Scan the records below for the line with "We already know the pink" and the line with "We already know the clear packet with white". Repeat those two lines and every line between them exactly, and nothing else.
——————
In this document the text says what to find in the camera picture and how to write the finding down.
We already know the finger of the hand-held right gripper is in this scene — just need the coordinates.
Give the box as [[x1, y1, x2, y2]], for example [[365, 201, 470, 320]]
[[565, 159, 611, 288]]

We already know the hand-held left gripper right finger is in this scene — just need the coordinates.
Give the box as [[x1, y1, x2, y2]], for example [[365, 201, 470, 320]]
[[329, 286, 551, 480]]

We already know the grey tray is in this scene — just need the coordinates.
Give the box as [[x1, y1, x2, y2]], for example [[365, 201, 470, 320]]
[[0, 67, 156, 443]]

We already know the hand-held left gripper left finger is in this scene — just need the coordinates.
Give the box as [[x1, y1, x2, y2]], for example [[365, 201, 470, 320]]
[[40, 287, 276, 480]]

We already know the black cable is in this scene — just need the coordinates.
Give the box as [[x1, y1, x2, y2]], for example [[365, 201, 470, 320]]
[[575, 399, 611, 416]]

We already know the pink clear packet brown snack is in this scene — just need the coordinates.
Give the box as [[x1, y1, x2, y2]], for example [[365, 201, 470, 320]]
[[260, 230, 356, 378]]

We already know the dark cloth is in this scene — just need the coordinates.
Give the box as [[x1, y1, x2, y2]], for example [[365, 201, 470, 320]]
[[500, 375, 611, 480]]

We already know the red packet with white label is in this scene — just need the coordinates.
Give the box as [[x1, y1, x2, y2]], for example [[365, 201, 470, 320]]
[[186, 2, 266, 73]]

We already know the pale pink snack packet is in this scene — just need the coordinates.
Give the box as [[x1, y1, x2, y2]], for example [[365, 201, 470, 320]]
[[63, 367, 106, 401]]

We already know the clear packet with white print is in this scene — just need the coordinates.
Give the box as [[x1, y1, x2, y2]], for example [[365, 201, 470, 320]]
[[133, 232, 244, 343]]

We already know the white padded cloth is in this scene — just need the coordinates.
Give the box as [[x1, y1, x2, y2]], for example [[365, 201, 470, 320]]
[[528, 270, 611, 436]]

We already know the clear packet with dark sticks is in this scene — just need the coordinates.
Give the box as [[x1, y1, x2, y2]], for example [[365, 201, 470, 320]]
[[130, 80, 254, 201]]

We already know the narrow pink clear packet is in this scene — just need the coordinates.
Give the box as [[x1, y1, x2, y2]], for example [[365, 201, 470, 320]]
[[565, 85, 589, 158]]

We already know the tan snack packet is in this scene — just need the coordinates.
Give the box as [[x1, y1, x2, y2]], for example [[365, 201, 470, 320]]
——————
■ ANSWER TO THE PROBLEM:
We already know the pink clear packet brown snack is in this scene — just need the coordinates.
Give the box as [[x1, y1, x2, y2]], for example [[365, 201, 470, 320]]
[[260, 230, 356, 378]]

We already know the dark cloth is in this scene — just need the coordinates.
Give the box as [[x1, y1, x2, y2]], for example [[365, 201, 470, 320]]
[[500, 375, 611, 480]]

We already know the red packet with white label is in this scene — just need the coordinates.
Give the box as [[x1, y1, x2, y2]], for example [[365, 201, 470, 320]]
[[186, 2, 266, 73]]

We already know the pale pink snack packet is in this scene — just need the coordinates.
Give the box as [[x1, y1, x2, y2]], for example [[365, 201, 470, 320]]
[[63, 367, 106, 401]]

We already know the clear packet with white print is in this scene — just need the coordinates.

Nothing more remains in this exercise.